Mama laughed, but it almost sounded like crying too. ‘No. Of course not. I never loved him in the way that I love you. I … I admire you too, Thomas. You know how much.'

‘Then what is it?' Papa's voice was gentle now.

‘His father insists I put Andrew on the next ship to England. To live with him and his new wife. Thomas, he's only six years old!'

Papa's voice, heavy and trying to comfort. ‘You always knew this day would come.'

‘But not so soon! He's still too young! I can't let him go. I can't!'

‘You must do what's best for him, Rachel. A fine home, a gentleman for a father, a stepmother who will treat him as her own —'

‘But he is mine! Not hers!'

‘I love the lad too. The last thing I want is to see you weeping.
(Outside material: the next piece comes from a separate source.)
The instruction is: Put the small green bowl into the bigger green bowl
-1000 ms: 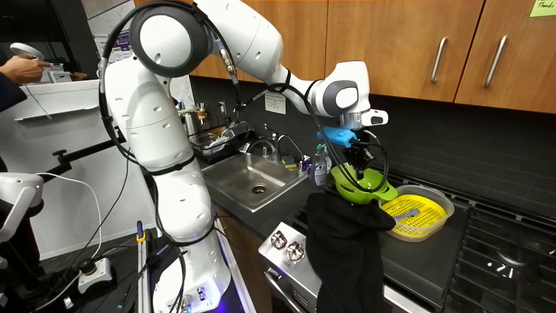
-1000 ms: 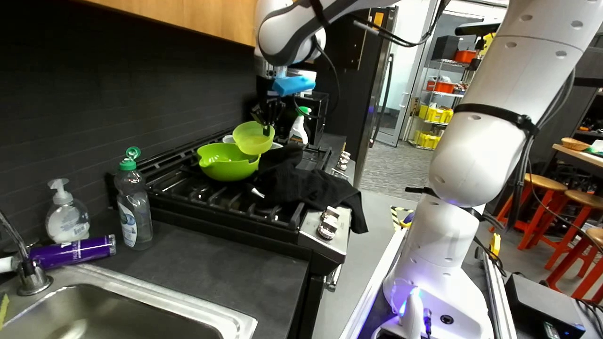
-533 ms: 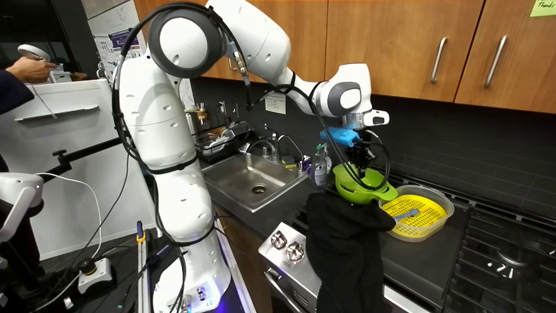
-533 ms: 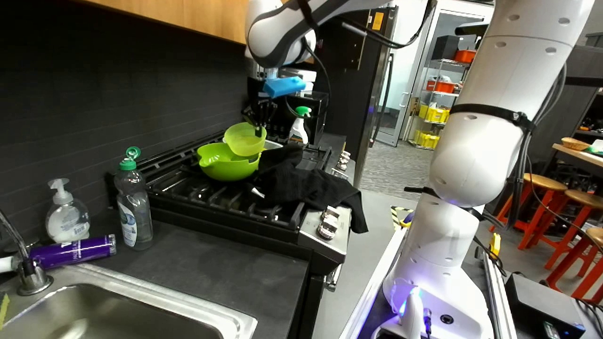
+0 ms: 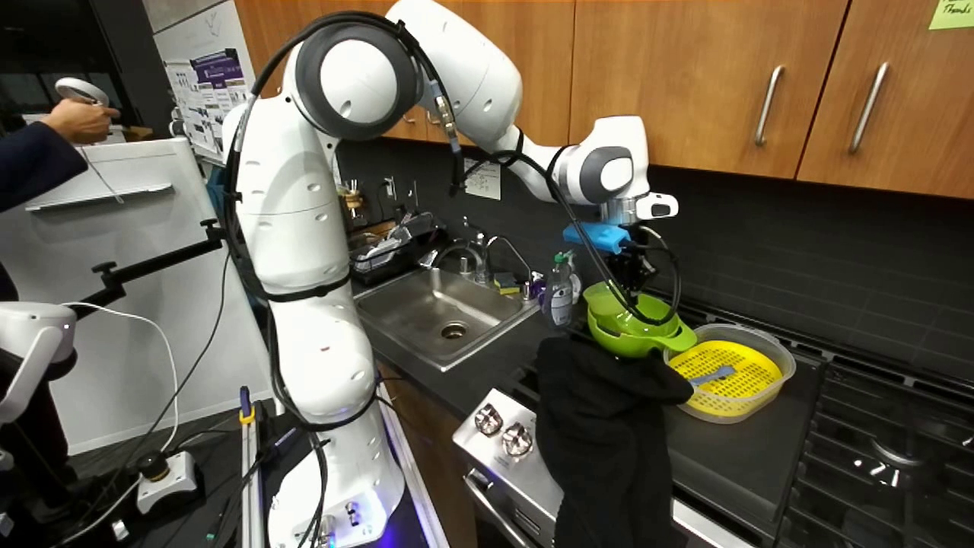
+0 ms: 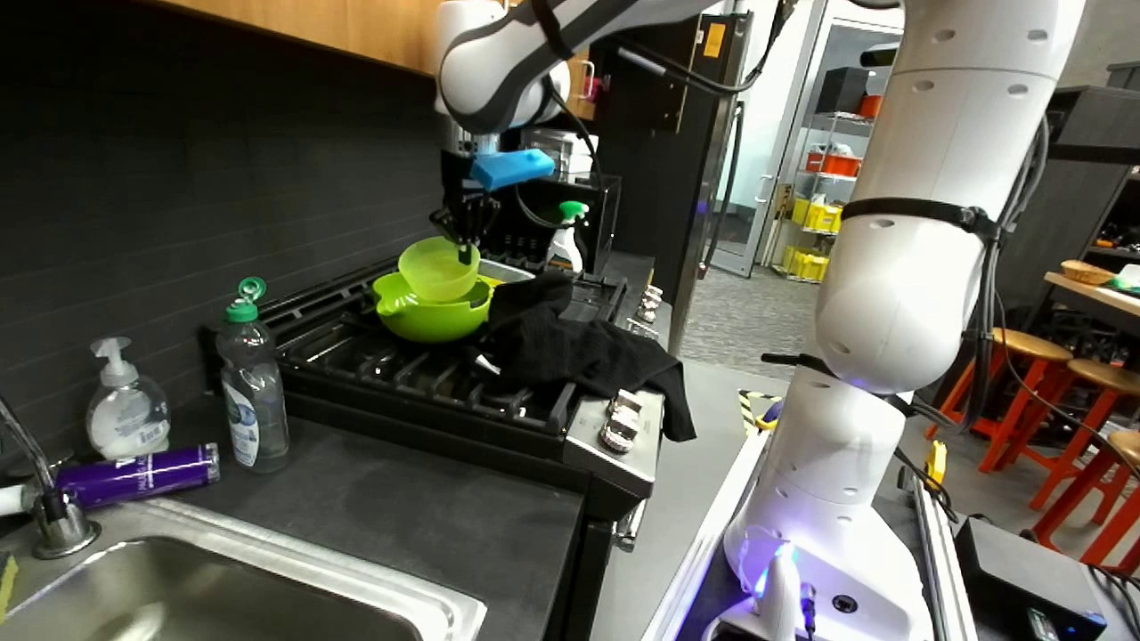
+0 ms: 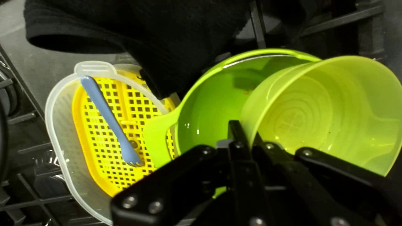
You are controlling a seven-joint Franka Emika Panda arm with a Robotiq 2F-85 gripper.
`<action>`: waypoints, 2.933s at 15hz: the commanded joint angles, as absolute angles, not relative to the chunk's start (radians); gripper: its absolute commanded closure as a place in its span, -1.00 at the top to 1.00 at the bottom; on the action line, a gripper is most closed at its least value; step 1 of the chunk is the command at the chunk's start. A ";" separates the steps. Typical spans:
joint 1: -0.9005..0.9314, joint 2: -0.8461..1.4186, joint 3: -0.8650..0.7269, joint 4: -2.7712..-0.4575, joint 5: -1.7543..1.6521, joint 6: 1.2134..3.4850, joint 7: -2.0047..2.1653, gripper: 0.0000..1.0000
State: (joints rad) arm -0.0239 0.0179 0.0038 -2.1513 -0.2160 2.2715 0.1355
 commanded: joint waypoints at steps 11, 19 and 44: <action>-0.010 0.054 -0.020 -2.093 -0.292 2.363 0.162 0.44; -0.120 -0.058 -0.125 -2.147 -0.200 2.389 0.111 1.00; -0.224 -0.346 -0.200 -2.513 -0.081 2.424 0.079 1.00</action>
State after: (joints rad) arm -0.2121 -0.3467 -0.2119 -2.5147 -0.0875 2.4255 0.0837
But think of the opportunities Andrew will have in England. A proper school.' There was silence, and then he added, ‘He'll be an English gentleman, Rachel. Something I can never be.'

‘You're a better man than any English gentleman. No! He won't go! Not yet!'

‘Rachel …' There was something in Papa's voice he had never heard. ‘Andrew's father is a man of influence. If you refuse to send his son he can force you to do it. All it needs is a letter to the Governor.'

There was silence, except for what might have been a sob.
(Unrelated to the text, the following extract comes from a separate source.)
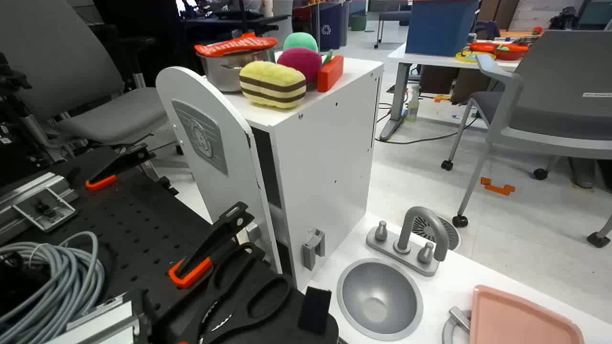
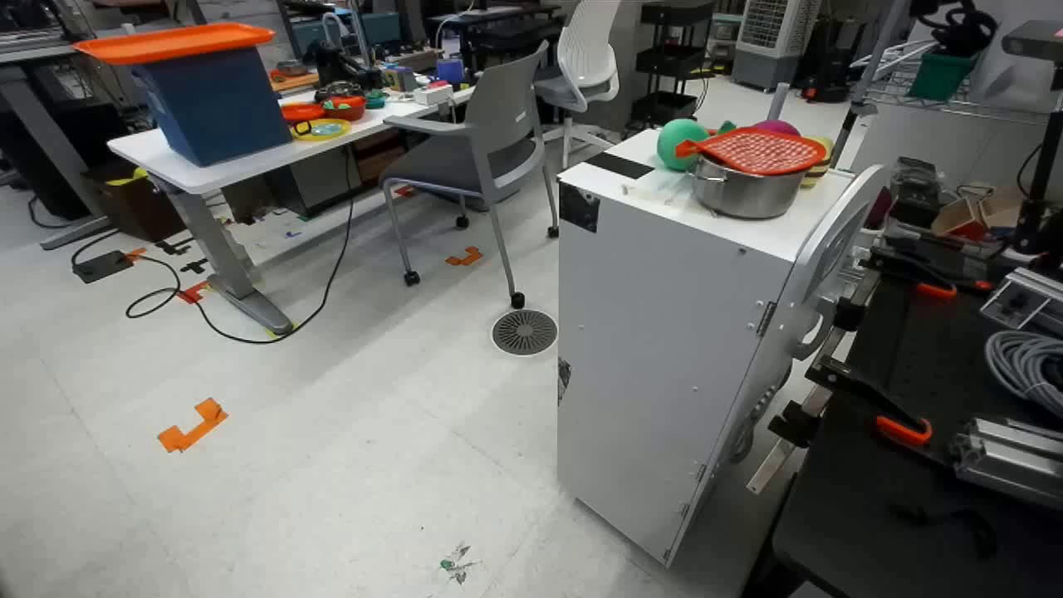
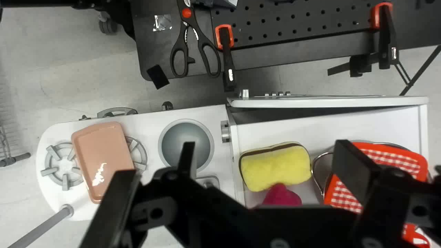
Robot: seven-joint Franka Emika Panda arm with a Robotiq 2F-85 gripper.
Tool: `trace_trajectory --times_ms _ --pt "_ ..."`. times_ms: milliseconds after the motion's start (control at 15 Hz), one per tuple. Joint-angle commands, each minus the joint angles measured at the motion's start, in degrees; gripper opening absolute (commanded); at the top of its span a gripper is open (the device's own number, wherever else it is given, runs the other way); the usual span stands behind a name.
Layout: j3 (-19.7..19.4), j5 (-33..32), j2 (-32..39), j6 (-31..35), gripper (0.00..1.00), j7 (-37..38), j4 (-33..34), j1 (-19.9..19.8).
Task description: Pick up the orange object from the pot and put it on the table
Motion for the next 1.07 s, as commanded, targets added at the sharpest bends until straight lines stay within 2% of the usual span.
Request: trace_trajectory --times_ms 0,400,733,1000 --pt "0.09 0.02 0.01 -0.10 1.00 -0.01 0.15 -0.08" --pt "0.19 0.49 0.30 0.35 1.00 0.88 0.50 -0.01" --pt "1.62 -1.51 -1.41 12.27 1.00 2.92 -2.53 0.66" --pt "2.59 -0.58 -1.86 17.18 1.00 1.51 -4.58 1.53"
Andrew lay back on his pillow. His head seemed to burst with the news.

Go to England? Vanish on one of the big ships with flapping sails, creaking its way out across the harbour? Was there even such a place as England?

Leave Mama? Leave home? He couldn't! They wouldn't …
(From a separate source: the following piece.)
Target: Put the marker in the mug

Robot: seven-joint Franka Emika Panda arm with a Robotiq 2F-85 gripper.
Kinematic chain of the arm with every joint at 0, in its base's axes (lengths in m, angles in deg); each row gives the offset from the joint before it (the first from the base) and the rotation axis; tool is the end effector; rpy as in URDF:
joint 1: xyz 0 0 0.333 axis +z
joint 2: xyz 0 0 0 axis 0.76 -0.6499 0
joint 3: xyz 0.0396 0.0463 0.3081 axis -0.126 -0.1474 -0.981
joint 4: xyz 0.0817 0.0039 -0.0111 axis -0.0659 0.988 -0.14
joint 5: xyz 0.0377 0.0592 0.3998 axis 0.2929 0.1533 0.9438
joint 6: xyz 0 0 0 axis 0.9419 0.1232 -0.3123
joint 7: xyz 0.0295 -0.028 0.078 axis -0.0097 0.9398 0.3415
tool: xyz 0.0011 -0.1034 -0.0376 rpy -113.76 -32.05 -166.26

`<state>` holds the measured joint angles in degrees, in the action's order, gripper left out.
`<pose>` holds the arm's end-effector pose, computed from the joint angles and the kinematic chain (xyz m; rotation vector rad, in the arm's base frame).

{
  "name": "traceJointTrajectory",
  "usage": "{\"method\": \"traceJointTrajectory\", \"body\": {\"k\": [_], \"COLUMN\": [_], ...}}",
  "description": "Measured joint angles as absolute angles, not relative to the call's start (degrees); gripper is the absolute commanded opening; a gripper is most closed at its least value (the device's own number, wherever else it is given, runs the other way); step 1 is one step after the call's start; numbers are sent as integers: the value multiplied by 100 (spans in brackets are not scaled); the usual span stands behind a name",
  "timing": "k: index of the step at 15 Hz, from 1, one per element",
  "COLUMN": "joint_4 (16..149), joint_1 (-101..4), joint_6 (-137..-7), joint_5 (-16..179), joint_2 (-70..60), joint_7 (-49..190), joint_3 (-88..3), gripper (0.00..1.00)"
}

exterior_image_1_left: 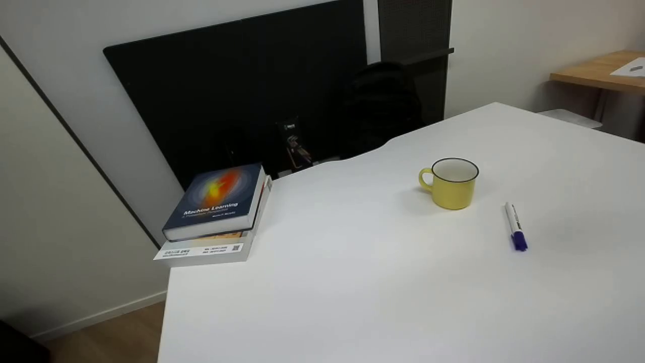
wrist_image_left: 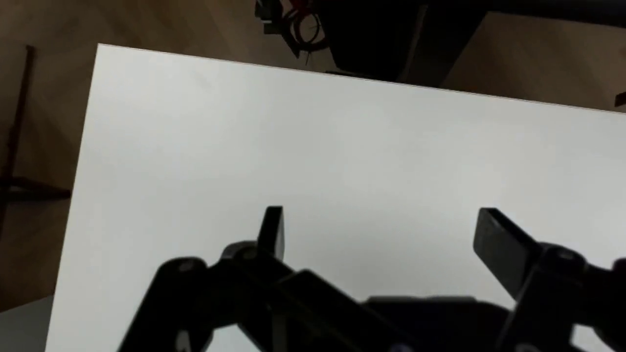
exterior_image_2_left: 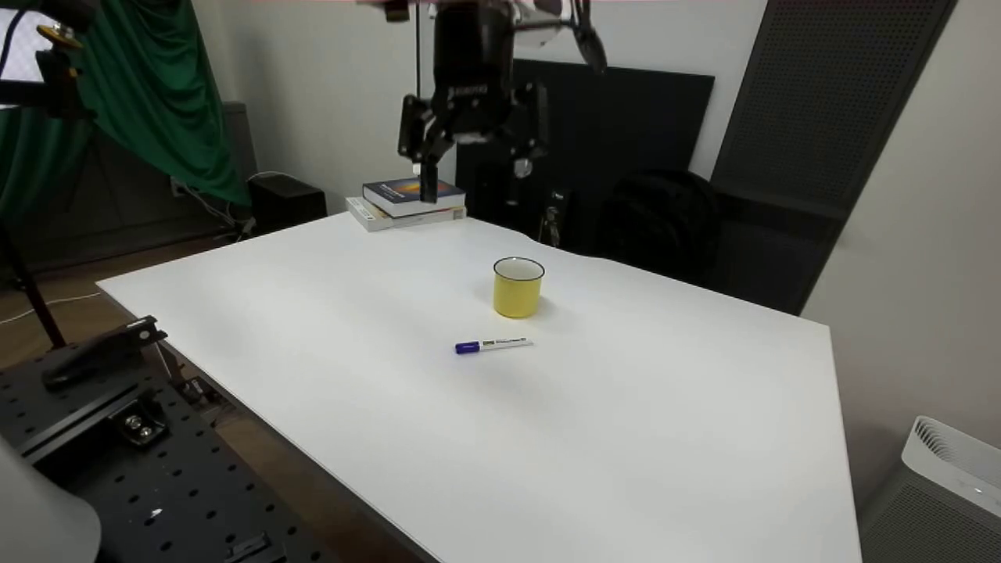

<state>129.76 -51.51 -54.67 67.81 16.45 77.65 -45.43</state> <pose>0.4471 -0.0381 0.3053 2.8820 0.2382 -0.4524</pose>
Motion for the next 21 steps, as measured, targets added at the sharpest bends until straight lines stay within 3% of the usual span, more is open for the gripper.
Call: {"method": "traceJointTrajectory", "body": {"k": [10, 21], "joint_4": [11713, 9468], "joint_1": [-4754, -4412], "joint_6": [-7832, -7913], "joint_5": [7203, 7479], "joint_2": [-1326, -3524], "joint_7": [6230, 5470], "joint_3": [-4489, -3826], "gripper": [100, 100]}}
‘Mama?' He hadn't meant to call her, but the swirling darkness frightened him, and the pain in his head. ‘Mama!'

‘What is it?'

Mama appeared at the door, a candle in her hand.

‘Mama … is it true? Do I have to go to England?'

She caught her breath. ‘Maybe. Some day. But not yet.'

‘I don't want to go! Not ever!' He tried not to cry. Big boys never cried. ‘People die on ships. Nanberry said so many sailors die sometimes they can hardly make it to harbour.'

‘Nanberry shouldn't fill you with such tales.' She rubbed her forehead, as she usually did when she was upset. Her face looked strange, as though she was swimming under the sea. Like a fish, he thought. He felt so hot.

‘I don't want to die on a ship. I don't want to leave you.' He could see the tears on her face in the candlelight. Or was it a candle? Maybe it was a sun …

‘Andrew, all we can do is pray. Have you heard of guardian angels?'

‘Yes, Mama.' The Reverend Johnson had talked about them at church service. Mostly Andrew didn't listen at church, but he had that day.

‘We will pray that your guardian angel will look after you.' She shut her eyes briefly. ‘It is all that we can do.'

‘Mama …?'

‘What is it, darling?'

‘There is a sun in my bed. A hot sun. Do you think my angel put it there?'

‘A sun? What are you talking about?'

She bent and touched his forehead. ‘He's burning up! Fetch the doctor … Mr Balmain! He'll come …'

S
YDNEY
C
OVE
, J
ANUARY
1800

She sat with her son as he burnt and muttered. Typhus, Mr Balmain had said. Mr Balmain had been no friend to Surgeon White, but she knew he'd help his son now.

Typhus came with each convict ship, blazing its way through the colony, then dying out until the next ship arrived. Typhus killed more than half the adults who caught it and nearly every child.

Her child. Her precious child. He couldn't die.

She bent her head, feeling the tears cold on her cheeks. How could she live without him? Day after day, year after year, when he was simply … not.

If only she could keep every day of his six years with her, like you stored butter in a well, days that she could take out and live again. But you never paid attention when you should. You spent the days cooking, washing, brushing your hair. Stupid things, when you could have been watching your son.

She knew there would never be another child. Not for her.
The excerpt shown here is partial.